You know Nick Castle as “The Shape” in ‘Halloween,’ but did you know he also directs kids movies?
The Last Starfighter
By  · Published on March 15th, 2012

Welcome to Commentary Commentary, where we sit and listen to filmmakers talk about their work, then share the most interesting parts. In this edition, Kevin Carr puts a quarter in the slot and winds up listening to the commentary track for arcade-themed cult hit, The Last Starfighter.


Jeremy’s still hobnobbing around Austin at the South by Southwest Film Festival, so he doesn’t have time to listen to a commentary track. He’s watching too many movies for the first time. So I’m stepping in to travel in time back to 1984 to have another go at The Last Starfighter.

If you’re a child of the 80s like me, a lot of your movie-going interests were defined by the Star Wars movies. But once those movies wrapped up in the first third of that decade with the prequels (and alleged sequels) more than a dozen years away, a great void was left. I was about thirteen years old when The Last Starfighter came to theaters in the summer of 1984, and it tapped into the same wonder and excitement that the first three Star Wars were about. I was looking for another story about a very average teenager who comes from nowhere special to fight in an interstellar war against some really bad dudes.

The thing that made The Last Starfighter different from every other movie of that decade was its then-groundbreaking and now-rudimentary use of digital effects.
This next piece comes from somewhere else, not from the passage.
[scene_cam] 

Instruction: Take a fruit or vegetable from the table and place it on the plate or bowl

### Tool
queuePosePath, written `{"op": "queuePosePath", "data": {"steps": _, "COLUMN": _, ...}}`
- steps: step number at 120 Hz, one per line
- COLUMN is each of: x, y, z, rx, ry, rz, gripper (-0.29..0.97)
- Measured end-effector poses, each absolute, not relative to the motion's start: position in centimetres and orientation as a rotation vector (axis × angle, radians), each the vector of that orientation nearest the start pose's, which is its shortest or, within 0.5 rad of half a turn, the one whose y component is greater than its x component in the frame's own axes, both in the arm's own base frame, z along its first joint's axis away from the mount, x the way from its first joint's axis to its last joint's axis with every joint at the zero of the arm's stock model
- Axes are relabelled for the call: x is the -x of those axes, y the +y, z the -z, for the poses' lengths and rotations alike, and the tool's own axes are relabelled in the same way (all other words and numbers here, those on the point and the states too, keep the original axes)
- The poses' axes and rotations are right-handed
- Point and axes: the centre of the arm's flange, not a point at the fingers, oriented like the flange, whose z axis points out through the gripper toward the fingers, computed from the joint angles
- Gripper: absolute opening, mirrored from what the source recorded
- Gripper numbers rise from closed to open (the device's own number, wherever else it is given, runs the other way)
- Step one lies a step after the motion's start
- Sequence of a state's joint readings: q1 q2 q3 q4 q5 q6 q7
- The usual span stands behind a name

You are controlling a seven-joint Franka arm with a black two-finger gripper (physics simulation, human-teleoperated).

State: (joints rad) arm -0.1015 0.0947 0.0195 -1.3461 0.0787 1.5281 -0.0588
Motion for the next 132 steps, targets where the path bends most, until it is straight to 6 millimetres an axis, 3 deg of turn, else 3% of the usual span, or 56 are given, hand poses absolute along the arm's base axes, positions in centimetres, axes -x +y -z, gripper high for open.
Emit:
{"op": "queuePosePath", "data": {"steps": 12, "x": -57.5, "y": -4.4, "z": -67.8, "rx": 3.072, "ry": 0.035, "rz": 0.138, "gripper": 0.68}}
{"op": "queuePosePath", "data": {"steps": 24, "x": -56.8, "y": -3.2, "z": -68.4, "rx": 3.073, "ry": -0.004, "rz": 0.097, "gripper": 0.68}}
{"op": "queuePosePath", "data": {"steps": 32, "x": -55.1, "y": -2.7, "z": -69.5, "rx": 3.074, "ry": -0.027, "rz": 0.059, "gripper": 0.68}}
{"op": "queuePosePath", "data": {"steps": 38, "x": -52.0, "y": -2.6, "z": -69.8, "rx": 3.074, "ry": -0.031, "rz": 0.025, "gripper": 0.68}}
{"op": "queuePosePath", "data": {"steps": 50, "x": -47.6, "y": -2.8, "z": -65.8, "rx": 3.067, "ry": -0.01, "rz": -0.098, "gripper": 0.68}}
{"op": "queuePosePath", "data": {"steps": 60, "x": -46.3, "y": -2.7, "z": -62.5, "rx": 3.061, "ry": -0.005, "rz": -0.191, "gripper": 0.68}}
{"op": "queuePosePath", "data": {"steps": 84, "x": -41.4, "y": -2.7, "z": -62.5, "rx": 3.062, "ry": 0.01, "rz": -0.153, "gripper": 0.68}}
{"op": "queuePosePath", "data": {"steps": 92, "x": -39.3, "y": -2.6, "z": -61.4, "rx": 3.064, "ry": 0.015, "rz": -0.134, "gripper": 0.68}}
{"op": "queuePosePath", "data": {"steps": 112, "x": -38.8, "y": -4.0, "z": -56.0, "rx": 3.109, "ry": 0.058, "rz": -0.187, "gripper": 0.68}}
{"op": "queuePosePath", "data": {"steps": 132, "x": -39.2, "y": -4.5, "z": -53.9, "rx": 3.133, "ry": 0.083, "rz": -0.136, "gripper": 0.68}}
Only Tron had been so bold with digital environments before, and The Last Starfighter literally gave us something we hadn’t seen before. The 1999 “Widescreen Collector’s Edition” of The Last Starfighter DVD included a commentary with director Nick Castle and production designer Ron Cobb. Sure, the commentary includes dated 90s references to pagers and the like, and both Castle and Cobb slip into narration mode from time to time, but it offers some neat tidbits of information from the production.

The Last Starfighter (1984)

Commentators: Nick Castle (director) and Ron Cobb (production designer)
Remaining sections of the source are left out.